A natureza jurídica da justa causa ainda é um tema não sedimentado. Alguns autores admitem o poder disciplinar do empregador e consideram a despedida por justa causa uma pena disciplinar, e a mais severa. Os que negam a existência desse poder não a consideram pena, mas sim uma forma autorizada de rescisão contratual (Barros, 2016, p. 593).
A falta caracterizadora da despedida por justa causa pelo uso excessivo do celular no ambiente de trabalho, enquadra-se nas alíneas “e” ou “h”, do art. 482 da CLT, descrita como desídia no desempenho das respectivas funções ou o ato de indisciplina ou de insubordinação.
A desídia (art. 482, “e”, da CLT) é caracterizada quando o empregado labora com negligência, preguiça, má vontade, displicência, desleixo, indolência, omissão, desatenção, indiferença, desinteresse, relaxamento (MARTINS, 2016, p. 163). Já Alice Monteiro de Barros (2016, p. 587) preceitua que a desídia se manifesta pela deficiência qualitativa do trabalho e pela redução de rendimento.
Para configurar a desídia, em regra, é necessário que o empregado seja reincidente na conduta negligente, ou seja, exige-se um comportamento habitual improdutivo e relapso (CORREIA, 2016, p. 530).
Os atos de indisciplina ou de insubordinação (art. 482, “h”, da CLT) implicam violação ao dever de obediência. Na ocorrência de ato de indisciplina, o empregado descumpre ordens gerais de serviço, entre elas o descumprimento das normas contidas no regulamento da empresa. E no ato de insubordinação, o empregado descumpre ordens pessoais de serviço, entre elas, ordens do chefe ou encarregado.
Em ambos os casos, a ordem deverá ser lícita e emanada do empregador ou de seus prepostos, pois o empregado não está obrigado a acatar ordens ilícitas, ao contrário, deverá denunciá-las ao empregador ou à autoridade competente, dadas as consequências que poderão resultar de sua omissão ou de uma acusação injusta (Barros, 2016, p. 590).
Com efeito, ocorrendo a dispensa por justa causa, o empregado terá direito apenas ao saldo de salários e férias vencidas, se houver. O empregado perde o direito das férias proporcionais, décimo terceiro salário, aviso prévio, levantamento do FGTS e a indenização de 40%, seguro-desemprego.
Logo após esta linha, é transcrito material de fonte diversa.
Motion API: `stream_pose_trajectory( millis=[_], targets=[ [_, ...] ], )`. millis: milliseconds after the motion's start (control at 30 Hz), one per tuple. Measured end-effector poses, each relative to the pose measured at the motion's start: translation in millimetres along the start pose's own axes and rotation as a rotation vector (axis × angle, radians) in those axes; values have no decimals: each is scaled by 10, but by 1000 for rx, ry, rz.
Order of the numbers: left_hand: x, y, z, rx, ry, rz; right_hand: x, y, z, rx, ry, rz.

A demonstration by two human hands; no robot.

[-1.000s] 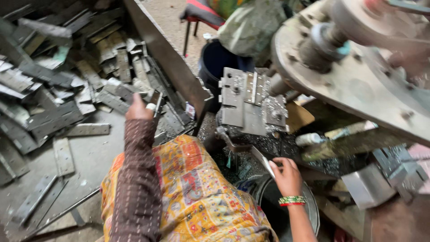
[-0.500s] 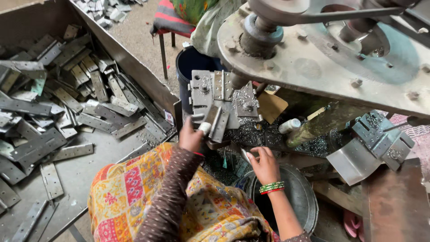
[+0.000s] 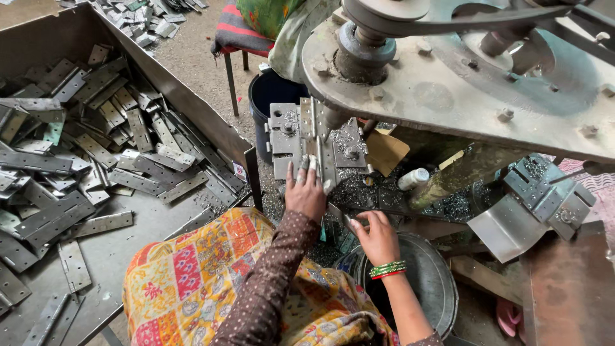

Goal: The person repeatedly picks up small metal pieces from a bin, places them on a grinding machine, and operates the lever to grind the edges. The person then removes the processed pieces and places them back into the bin.

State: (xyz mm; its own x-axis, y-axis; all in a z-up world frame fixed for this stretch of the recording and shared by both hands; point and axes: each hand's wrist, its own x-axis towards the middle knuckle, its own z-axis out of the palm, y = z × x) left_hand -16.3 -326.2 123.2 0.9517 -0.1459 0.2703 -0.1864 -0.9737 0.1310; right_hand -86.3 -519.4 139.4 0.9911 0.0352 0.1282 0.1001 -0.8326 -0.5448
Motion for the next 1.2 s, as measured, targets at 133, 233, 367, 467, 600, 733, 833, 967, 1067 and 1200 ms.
stream_pose_trajectory(
  millis=[133, 233, 367, 467, 600, 733, 833, 967, 1067, 1200],
  targets=[
    [81, -30, 37, 30, -18, 3, -11, 141, 64, -17, -2, -29],
    [33, -38, -5, 10, 7, -7, -100, 374, 272, -119, -89, -87],
    [29, -30, -81, -48, 100, -21, -277, 697, 732, -408, -496, 166],
    [-31, -36, -88, -71, 50, -39, -393, 847, 905, -341, -290, -33],
    [-22, -18, 8, -79, 81, -19, -242, 807, 704, -195, -439, 24],
    [146, -69, 210, 92, 16, 25, 153, 614, 409, -351, -521, -1],
    [337, -90, 362, 118, -36, 9, 134, 614, 416, -352, -521, 21],
    [455, -115, 373, 80, -74, -2, -219, 724, 747, -216, -617, 175],
    [409, -118, 310, 77, -45, -11, -320, 879, 917, -305, -294, 2],
    [202, -94, 232, 70, -57, 15, -294, 944, 862, -180, -502, 135]
  ],
)
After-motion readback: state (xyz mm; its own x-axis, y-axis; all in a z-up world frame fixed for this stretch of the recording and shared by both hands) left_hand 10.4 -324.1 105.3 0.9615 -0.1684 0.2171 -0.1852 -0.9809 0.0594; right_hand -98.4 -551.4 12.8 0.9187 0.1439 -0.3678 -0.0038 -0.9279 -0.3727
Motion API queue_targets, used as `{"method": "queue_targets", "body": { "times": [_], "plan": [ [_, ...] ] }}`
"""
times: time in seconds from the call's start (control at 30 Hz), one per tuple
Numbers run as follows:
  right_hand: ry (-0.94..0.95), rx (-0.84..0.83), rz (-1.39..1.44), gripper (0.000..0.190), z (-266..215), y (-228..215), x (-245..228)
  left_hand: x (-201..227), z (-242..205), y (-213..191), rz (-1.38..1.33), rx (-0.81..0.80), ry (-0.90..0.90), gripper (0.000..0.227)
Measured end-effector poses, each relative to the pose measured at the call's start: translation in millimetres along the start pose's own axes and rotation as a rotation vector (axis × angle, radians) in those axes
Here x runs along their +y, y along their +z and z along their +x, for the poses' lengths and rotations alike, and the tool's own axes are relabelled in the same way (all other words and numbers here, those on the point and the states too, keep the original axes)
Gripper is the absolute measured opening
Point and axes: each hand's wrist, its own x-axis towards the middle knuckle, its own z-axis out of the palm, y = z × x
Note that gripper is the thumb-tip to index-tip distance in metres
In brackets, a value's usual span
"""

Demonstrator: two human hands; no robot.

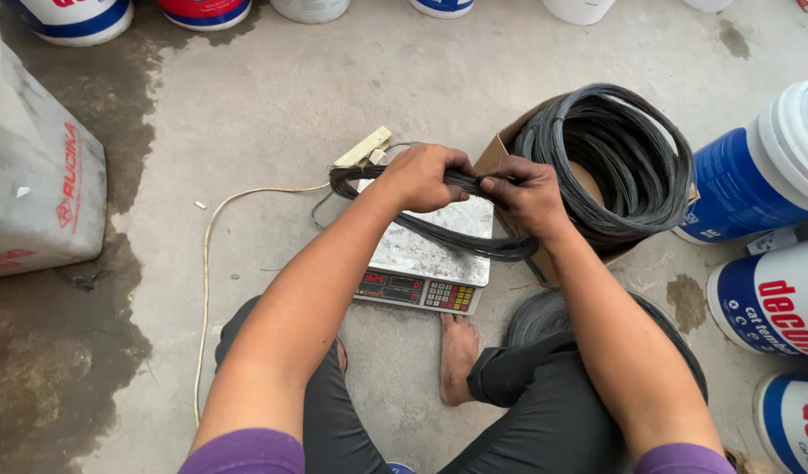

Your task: The person sits on the floor and repeatedly places coils of gray wire onto a digital scale to weigh them. They adjust the wire loops and occasionally use pliers to cut or separate sections of the wire before weighing.

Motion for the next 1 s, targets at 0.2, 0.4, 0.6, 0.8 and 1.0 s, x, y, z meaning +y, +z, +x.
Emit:
{"method": "queue_targets", "body": {
  "times": [0.2,0.4,0.6,0.8,1.0],
  "plan": [
    [0.394,0.077,-0.045,0.016,13,-8,12,0,6,13,0.060,0.028,0.016,0.035],
    [0.670,0.061,0.185,0.020,15,9,-39,8,-13,24,0.090,0.134,0.218,0.051],
    [0.598,0.009,-0.010,0.020,15,-7,4,-5,-4,38,0.238,0.217,0.329,0.039],
    [0.545,-0.226,-0.076,0.021,17,-15,18,-7,6,43,0.280,0.235,0.336,0.037],
    [0.493,-0.383,-0.027,0.028,16,-11,23,-5,6,33,0.237,0.200,0.289,0.029]
  ]
}}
Em recente decisão, o Tribunal Regional do Trabalho da 9ª Região, manteve a justa causa aplicada a um serralheiro, que, mesmo advertido várias vezes, não cumpriu a regra de segurança da empresa que vedava o uso do telefone celular durante o horário de expediente. Entre as tarefas desempenhadas pelo empregado, estavam a manipulação de máquinas de corte, de polimento e soldas, além de produtos químicos com algum grau de toxicidade. Por conta do risco, e como forma de não haver distrações, era norma da empresa que não se utilizasse o celular durante o expediente.
Quando se trata do uso do celular no trabalho, é preciso cuidado e bom senso. Independente se há ou não regra específica na empresa proibindo ou restringindo o uso do celular no ambiente de trabalho, o empregado deve primar pelo seu bom desempenho profissional pela boa produtividade, evitando o uso exagerado do celular. Por sua vez, o empregador deverá ponderar até que ponto a utilização do celular por parte do empregado será excessiva a ponto de influenciar em seu desempenho profissional, de modo a não interpretar o uso do celular como uma falta grave.
REFERÊNCIAS BIBLIOGRÁFICAS
BARROS, Alice Monteiro de. Curso de Direito do Trabalho. 10. ed. Atualizada por Jessé Cláudio Franco de Alencar. São Paulo: LTr. 2016.
CORREIA, Henrique. Direito do Trabalho. 7. Ed. Bahia: Juspodivm, 2016.
MARTINS, Sérgio Pinto. Manual de Direito do Trabalho. 9. ed. São Paulo: Saraiva, 2016.